## WHAT YOU HAVE TO DO
Search the records below for the word "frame". Pull out each line that has it.

[Items listed in a dataset]
──────────

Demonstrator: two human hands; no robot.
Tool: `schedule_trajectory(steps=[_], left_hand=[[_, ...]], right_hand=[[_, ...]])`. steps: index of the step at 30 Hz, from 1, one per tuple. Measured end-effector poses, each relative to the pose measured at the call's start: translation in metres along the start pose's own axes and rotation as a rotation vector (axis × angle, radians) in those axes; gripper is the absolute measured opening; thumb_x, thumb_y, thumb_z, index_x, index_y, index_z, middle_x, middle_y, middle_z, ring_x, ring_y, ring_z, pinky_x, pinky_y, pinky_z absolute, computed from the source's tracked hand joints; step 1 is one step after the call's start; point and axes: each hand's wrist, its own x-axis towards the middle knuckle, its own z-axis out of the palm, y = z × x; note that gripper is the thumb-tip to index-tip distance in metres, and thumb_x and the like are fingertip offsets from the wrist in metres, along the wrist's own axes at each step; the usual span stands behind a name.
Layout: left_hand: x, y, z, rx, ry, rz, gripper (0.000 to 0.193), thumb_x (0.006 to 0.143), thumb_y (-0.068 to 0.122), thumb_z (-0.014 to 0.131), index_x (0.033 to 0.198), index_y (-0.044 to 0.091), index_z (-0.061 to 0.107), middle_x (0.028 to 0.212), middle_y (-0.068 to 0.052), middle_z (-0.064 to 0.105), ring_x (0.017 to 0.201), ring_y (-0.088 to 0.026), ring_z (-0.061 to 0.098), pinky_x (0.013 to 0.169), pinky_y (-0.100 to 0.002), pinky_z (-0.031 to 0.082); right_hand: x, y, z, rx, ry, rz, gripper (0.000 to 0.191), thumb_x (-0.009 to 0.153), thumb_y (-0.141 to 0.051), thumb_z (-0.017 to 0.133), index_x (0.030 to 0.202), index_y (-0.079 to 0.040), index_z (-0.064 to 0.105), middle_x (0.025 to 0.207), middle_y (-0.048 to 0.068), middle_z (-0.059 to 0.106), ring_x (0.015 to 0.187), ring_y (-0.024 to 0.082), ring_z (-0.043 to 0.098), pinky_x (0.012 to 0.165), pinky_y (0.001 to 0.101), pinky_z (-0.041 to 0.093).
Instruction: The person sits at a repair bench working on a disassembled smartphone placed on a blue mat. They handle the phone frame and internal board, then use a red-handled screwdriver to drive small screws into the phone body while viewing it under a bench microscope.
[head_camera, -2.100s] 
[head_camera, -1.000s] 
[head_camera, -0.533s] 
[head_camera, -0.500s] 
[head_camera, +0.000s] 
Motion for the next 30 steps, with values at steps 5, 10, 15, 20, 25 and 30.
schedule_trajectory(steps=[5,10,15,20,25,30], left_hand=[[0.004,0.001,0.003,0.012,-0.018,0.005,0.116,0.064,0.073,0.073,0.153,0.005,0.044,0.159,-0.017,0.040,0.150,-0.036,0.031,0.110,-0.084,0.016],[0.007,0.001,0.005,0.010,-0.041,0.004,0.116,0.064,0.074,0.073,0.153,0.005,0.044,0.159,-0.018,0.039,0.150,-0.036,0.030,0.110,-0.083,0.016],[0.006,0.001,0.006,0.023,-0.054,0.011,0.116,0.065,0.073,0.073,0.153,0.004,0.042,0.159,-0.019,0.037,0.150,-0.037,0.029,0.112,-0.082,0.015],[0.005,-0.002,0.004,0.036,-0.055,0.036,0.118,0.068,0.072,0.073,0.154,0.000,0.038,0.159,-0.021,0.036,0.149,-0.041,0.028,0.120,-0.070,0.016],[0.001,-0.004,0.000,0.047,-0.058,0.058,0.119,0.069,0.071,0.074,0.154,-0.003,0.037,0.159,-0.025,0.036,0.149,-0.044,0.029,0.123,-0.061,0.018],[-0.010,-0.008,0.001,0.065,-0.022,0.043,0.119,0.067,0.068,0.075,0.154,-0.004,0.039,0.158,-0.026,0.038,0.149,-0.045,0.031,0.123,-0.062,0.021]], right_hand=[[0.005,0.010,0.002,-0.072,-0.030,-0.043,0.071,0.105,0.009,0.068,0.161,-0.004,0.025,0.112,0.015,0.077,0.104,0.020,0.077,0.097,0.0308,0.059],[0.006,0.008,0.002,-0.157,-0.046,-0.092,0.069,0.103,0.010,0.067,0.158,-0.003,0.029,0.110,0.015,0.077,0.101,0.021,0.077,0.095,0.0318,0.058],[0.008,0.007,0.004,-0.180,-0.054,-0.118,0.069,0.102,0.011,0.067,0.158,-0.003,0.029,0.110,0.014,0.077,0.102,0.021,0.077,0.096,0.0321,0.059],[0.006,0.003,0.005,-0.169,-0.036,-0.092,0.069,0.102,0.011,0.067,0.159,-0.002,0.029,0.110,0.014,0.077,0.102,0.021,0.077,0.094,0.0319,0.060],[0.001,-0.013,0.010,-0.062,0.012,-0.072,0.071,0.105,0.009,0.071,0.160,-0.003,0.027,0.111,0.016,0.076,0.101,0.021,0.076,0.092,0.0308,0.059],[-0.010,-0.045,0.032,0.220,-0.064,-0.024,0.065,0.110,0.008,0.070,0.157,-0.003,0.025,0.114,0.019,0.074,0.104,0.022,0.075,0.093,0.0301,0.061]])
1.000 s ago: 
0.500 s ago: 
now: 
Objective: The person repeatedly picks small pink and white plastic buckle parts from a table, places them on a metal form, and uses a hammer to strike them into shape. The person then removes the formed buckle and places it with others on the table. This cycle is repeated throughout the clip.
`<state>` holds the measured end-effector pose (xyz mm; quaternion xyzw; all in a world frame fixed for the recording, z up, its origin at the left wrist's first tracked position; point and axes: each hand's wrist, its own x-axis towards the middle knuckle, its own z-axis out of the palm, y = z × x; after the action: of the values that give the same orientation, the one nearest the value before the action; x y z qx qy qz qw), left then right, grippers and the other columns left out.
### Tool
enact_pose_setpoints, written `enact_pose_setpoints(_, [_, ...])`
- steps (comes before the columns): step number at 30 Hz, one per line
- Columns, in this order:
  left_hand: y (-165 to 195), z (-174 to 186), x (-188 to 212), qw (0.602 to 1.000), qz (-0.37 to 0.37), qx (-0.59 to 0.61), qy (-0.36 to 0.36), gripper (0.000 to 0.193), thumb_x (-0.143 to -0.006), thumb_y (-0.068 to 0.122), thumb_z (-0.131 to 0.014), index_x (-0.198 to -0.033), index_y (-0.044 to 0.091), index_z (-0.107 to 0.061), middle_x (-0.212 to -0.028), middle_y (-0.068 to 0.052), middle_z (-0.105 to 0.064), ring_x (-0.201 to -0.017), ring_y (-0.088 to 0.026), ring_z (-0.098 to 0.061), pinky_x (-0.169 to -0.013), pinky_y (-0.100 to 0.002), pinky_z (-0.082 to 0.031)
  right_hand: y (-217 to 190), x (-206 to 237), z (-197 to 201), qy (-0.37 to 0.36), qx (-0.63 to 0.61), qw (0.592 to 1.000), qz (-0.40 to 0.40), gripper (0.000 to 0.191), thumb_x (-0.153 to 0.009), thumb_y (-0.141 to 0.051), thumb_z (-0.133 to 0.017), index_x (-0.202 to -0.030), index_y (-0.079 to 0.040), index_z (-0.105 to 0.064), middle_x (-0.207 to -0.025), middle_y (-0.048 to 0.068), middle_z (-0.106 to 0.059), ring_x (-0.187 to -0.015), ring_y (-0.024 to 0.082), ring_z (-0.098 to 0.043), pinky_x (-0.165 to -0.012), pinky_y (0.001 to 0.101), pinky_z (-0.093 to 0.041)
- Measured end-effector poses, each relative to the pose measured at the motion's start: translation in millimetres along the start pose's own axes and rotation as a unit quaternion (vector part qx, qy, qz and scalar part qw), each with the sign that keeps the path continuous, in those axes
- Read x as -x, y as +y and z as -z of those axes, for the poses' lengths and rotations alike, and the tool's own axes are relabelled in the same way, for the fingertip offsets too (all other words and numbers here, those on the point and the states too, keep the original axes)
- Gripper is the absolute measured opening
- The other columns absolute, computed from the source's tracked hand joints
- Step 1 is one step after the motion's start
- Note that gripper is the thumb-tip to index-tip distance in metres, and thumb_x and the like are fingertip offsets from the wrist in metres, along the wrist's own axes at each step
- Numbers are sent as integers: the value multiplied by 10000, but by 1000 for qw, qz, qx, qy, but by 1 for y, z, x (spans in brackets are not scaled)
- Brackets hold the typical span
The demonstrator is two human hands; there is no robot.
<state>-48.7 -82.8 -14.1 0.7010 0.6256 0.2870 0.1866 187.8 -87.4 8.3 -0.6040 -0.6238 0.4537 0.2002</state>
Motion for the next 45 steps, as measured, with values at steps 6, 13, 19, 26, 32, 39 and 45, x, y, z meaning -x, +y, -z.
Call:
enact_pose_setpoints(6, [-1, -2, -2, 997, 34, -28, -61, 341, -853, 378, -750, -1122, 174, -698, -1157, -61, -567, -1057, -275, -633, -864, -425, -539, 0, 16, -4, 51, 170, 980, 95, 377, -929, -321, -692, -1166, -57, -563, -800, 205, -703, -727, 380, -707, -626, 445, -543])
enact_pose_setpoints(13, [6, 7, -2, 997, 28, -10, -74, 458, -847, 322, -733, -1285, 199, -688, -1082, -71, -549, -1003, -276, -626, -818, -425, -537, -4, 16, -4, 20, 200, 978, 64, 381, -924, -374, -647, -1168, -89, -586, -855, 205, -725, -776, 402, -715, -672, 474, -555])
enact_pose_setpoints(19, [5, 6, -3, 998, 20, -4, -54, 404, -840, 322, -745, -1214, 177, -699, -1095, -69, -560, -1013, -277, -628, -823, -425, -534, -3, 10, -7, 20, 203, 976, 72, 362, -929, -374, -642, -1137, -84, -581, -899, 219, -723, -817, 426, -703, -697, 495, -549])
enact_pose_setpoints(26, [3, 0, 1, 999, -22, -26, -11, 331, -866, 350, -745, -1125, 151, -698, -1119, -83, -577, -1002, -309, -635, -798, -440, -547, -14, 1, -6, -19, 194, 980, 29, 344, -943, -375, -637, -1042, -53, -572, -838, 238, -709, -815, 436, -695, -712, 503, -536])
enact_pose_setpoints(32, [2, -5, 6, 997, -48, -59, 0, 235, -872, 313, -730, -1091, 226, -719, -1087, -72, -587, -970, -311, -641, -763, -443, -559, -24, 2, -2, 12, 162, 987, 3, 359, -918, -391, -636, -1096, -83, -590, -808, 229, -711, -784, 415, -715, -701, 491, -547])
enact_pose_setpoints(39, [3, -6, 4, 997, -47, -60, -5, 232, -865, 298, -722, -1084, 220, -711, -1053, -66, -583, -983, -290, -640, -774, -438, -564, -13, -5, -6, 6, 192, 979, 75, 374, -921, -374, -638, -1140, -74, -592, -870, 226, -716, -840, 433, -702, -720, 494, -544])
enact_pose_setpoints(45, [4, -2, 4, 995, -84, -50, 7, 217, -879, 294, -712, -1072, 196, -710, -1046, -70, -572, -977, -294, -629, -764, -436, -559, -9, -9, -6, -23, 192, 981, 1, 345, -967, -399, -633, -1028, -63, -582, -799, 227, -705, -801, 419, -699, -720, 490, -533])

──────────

## SOLUTION TO THE EXERCISE
Instruction: The person sits at a repair bench working on a disassembled smartphone placed on a blue mat. They handle the phone frame and internal board, then use a red-handled screwdriver to drive small screws into the phone body while viewing it under a bench microscope.
`<state>` holds the measured end-effector pose (xyz mm; quaternion xyzw; all in a world frame fixed for the recording, z up, its origin at the left wrist's first tracked position; point and axes: each hand's wrist, its own x-axis towards the middle knuckle, its own z-axis out of the palm, y = z × x; after the action: of the values that give the same orientation, the one nearest the value before the action; x y z qx qy qz qw), left then right, grippers and the other columns left out.

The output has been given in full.